Se apartaron del camino que iba hacia la Estación de Altura y siguieron ascendiendo.
— Entramos en el último tramo, el peor — dijo Vijaya —. Siete recodos cerrados y medio kilómetro de túnel sin ventilación.
Pasó a primera velocidad y la conversación se hizo imposible. Diez minutos más tarde habían llegado.
X
Moviendo con cautela su pierna inmovilizada, Will salió del coche y miró en torno.
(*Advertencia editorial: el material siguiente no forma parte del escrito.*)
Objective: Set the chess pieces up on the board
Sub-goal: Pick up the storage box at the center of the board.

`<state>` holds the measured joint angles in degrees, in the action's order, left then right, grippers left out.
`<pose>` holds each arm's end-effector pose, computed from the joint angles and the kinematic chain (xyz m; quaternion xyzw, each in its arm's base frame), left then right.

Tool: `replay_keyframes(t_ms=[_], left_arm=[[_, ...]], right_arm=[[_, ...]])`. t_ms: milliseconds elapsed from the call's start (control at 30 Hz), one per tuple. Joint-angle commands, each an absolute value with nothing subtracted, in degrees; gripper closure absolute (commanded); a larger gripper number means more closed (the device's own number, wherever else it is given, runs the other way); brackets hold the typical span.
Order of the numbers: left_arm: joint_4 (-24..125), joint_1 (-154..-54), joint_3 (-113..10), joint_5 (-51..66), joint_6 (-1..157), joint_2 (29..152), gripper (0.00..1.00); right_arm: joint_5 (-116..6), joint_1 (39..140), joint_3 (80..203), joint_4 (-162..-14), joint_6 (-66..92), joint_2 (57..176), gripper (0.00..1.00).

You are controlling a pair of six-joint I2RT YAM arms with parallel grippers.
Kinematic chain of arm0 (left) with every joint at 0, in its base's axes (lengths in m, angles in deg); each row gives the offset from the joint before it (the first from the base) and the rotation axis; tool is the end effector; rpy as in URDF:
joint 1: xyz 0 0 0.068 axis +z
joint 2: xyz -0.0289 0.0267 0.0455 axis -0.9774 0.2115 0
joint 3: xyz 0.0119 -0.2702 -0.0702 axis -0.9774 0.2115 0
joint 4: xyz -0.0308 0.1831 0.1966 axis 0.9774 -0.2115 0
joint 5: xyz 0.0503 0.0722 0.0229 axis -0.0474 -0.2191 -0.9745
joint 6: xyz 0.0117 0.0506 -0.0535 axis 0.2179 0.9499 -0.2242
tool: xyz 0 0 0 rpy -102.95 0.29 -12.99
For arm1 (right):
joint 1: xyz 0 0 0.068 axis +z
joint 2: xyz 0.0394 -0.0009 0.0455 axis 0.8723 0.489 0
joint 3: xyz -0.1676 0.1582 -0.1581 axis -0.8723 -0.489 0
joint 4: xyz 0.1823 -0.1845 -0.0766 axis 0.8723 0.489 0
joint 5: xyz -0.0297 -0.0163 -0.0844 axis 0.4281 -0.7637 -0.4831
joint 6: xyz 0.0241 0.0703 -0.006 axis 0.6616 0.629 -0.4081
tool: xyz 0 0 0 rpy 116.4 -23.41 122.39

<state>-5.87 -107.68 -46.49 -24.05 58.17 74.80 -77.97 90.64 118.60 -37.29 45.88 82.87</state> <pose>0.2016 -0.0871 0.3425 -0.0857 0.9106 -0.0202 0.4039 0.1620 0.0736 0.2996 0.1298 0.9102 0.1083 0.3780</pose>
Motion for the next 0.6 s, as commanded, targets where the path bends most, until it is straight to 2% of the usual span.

Entre los rojos picachos y los insondables descensos en todas las direcciones, la cresta de la montaña había sido nivelada, y en el centro de la larga y estrecha terraza se encontraba el templo: una gran torre roja de la misma sustancia que las montañas, maciza, cuadrilátera, con acanaladuras verticales. Una cosa simétrica, en contraste con las rocas, pero regular no como lo son las abstracciones euclideanas; regular con la geometría pragmática de una cosa viva. Sí, de una cosa viva, porque todas las superficies de rica textura del templo, todos sus contornos perfilados contra el cielo se curvaban orgánicamente hacia adentro, estrechándose a medida que ascendían hacia un anillo de mármol, por encima del cual la piedra roja volvía a hincharse, como la cápsula germinal de una planta en florecimiento, convirtiéndose en una cúpula achatada, de múltiples nervaduras, que coronaba el conjunto.
— Construido unos cincuenta años antes de la conquista normanda — dijo el doctor Robert.
— Y parece — comentó Will — como si no hubiese sido construido por nadie… como si hubiera crecido de la roca, surgido como el capullo de un agave, en la punta de un ascenso por un tallo de tres metros y un estallido de flores.
Vijaya le tocó el brazo.
— Mire — dijo —. Está descendiendo un grupo de Elementales.
Will se volvió hacia la montaña y vio a un joven de botas claveteadas y ropas de alpinista que descendía por una grieta, al borde del precipicio. En un lugar en que la grieta ofrecía un lugar conveniente de descanso, se detuvo y, echando la cabeza hacia atrás, lanzó un enérgico grito alpino en falsete. Quince metros por encima de él apareció un joven por detrás de un baluarte de roca, descendió del reborde en que se encontraba y comenzó a bajar por la grieta.
— ¿No lo tienta? — preguntó Vijaya volviéndose hacia Murugan.
Murugan se encogió de hombros, sobreactuando en exceso el papel del adulto sofisticado y aburrido que tiene ocupaciones más importantes que contemplar el juego de unos cuantos niños.
— En lo más mínimo. — Se apartó y se sentó en una antiquísima talla de un león; sacó del bolsillo una revista norteamericana con carátula de vivos colores y comenzó a leer.